Basak Senova is an art curator, writer and designer from Istanbul, Turkey. She has lived and worked in Vienna since 2017.

She holds an MFA in graphic design and a PhD in art, design and architecture from Bilkent University, and is active internationally with art and technology-related projects. She attended the Seventh Curatorial Training Programme of Stichting De Appel, Amsterdam in 2002. As an assistant professor, she lectured in various universities in Turkey, including Kadir Has University, Bilgi University, Koç University and Bilkent University. In 2017 she was the resident fellow at the University of the Arts, Helsinki in co-operation with HIAP. In 2017, she received associate professorship from the Higher Education Council of Turkey. From 2020 to 2022, she was a visiting professor at the University of Applied Arts Vienna, running a research-based educational platform, the Octopus Programme. She is now a senior postdoctoral researcher at the University of Applied Arts Vienna.

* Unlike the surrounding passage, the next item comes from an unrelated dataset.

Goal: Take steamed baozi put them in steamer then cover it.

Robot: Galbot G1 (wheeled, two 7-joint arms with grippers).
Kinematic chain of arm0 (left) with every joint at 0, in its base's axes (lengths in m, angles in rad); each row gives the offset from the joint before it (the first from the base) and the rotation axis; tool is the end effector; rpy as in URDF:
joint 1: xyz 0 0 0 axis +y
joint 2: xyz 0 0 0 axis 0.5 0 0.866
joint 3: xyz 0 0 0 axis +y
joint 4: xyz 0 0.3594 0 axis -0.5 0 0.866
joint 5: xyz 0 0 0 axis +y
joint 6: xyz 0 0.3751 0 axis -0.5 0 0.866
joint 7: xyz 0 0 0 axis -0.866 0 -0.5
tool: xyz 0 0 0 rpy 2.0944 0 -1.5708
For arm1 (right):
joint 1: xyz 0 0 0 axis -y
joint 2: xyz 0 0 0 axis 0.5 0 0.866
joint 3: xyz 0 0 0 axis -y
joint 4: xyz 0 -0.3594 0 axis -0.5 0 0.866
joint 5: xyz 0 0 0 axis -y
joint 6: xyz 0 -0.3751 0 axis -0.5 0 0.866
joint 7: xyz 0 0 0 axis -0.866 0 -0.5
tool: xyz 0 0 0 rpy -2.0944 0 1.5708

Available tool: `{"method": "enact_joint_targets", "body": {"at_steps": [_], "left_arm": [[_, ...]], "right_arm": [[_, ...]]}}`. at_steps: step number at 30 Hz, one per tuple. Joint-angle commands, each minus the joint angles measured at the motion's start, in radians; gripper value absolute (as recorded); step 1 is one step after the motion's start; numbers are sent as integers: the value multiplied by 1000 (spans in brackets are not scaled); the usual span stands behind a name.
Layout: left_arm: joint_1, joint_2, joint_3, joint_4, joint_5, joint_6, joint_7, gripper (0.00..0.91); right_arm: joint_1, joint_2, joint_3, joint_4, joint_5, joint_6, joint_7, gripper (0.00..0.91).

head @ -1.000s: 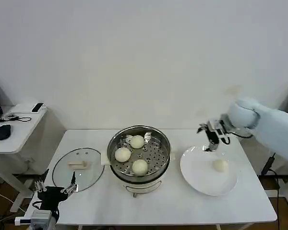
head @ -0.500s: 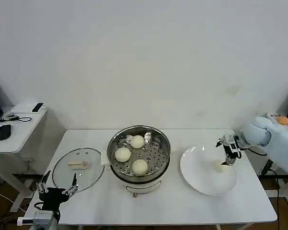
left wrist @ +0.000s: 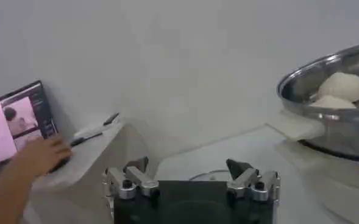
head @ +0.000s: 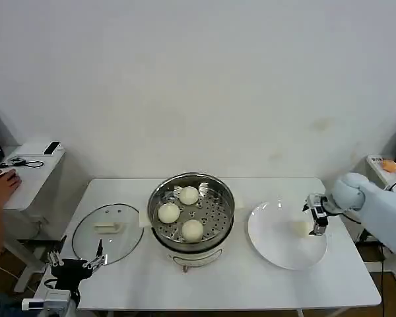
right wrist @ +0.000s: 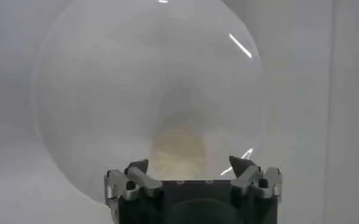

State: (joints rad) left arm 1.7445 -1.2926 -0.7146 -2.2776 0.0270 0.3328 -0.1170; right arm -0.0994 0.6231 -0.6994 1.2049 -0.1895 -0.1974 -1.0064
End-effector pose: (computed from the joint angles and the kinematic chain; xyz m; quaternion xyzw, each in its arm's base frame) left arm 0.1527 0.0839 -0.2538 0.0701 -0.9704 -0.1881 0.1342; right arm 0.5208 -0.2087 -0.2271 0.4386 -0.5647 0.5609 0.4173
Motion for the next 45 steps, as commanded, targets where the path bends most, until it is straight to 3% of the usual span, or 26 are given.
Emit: {"method": "enact_joint_targets", "body": {"at_steps": [1, 10, 12, 22, 30, 39, 45], "left_arm": [[1, -1, -2, 2, -3, 0, -1, 907], [1, -5, -3, 0, -2, 0, -1, 907], [2, -6, -3, 0, -1, 0, -1, 907], [3, -8, -4, -2, -1, 0, -1, 907], [5, -8, -5, -4, -1, -1, -1, 907], [8, -7, -9, -13, -2, 0, 0, 907], [5, -7, -3, -19, -1, 1, 0, 907]], "right_arm": [[-37, 65, 32, -88, -49, 10, 6, 907], [-37, 92, 39, -119, -82, 3, -3, 907], [-41, 96, 41, -123, -83, 1, -4, 836], [-40, 89, 42, -113, -80, -6, -18, 705], [-16, 61, 32, -73, -58, -19, -36, 675], [172, 1, -88, 47, 45, -63, -59, 675], [373, 14, -195, 103, 162, -97, -62, 685]]}}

She has been writing on art art, technology and media, initiating and developing projects and curating exhibitions since 1995.

==Curatorial==
Senova was the curator of the Pavilion of Turkey at the 53rd Venice Biennale. She co-curated the UNCOVERED (Cyprus) and the 2nd and 5th Biennial of Contemporary Art, D-0 ARK Underground (Bosnia and Herzegovina). In 2014, she acted as the Art Gallery Chair of (ACM) SIGGRAPH 2014 (Vancouver) the curator of the Helsinki Photography Biennial 2014 and the Jerusalem Show VII: Fractures. In 2015, she curated the Pavilion of Republic of Macedonia at the 56th Venice Biennale and in 2016, Lines of Passage (in medias res) Exhibition in Lesvos and in 2019 the inaugural exhibition of B7L9, Climbing through the Tide in Tunis. In 2019, she also completed a long-term research-based art project CrossSections in Vienna, Helsinki, and Stockholm. Between 2017-2019, she worked on CrossSections, a research/process-based art project, and curated five groups and three solo exhibitions in the context of the project in Vienna, Helsinki, Stockholm, and Rome in 2018 and 2019. In 2022, she concluded the Octopus Programme with two exhibitions that took place in Tunis and Vienna.

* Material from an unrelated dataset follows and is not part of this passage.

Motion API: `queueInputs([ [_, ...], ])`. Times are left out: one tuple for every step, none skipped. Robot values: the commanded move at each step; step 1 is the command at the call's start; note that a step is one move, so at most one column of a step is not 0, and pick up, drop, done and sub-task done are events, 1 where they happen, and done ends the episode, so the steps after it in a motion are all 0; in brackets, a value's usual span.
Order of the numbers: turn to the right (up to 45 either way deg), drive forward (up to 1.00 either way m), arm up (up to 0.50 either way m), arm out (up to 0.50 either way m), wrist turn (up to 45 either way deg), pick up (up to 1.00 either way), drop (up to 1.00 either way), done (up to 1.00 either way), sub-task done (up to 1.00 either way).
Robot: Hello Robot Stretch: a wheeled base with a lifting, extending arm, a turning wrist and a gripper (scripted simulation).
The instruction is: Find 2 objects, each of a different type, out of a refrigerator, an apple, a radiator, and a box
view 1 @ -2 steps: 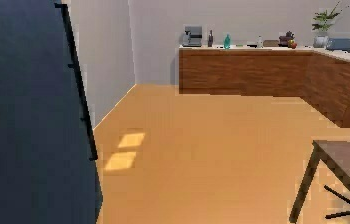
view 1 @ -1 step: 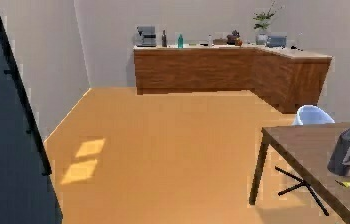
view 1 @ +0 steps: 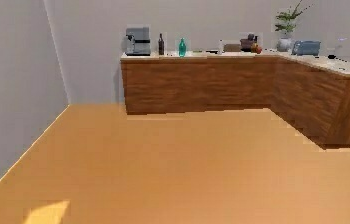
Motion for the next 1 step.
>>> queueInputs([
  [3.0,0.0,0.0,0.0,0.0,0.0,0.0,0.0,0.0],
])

Şenova has initiated projects and curated exhibitions in Turkey and abroad since 1996. Her curatorial projects include ctrl-alt-del sound art project series (since 2003), "NOMAD-TV.network 01", "loosing.ctrl", "Serial Cases", "under.ctrl", "s-network", "Rejection Episodes", "Conscious in Coma", "Unrecorded", "Aftermath", "Soft Borders" and "The Translation". She curated Zorlu Center Collection for two years (2011-2012) and during that time she was the editor of its publications. She acted as an advisory board member of the Turkish Pavilion in the Venice Biennale and Istanbul Biennial.

==Editorial==
Senova is the editor of art-ist 6, Kontrol Online Magazine, Lapses book series, UNCOVERED, Aftermath, Obje'ct, The Move, The Translation, Scientific Inquiries, Cultural Massacre, Ahmet Elhan-Ground Glass and Lines of Passage (in medias res) among other publications. She is one of the editorial correspondents of ibraaz.org and the Turkish correspondent of Flash Art International. She is a member of the International Biennial Association's (IBA) editorial board.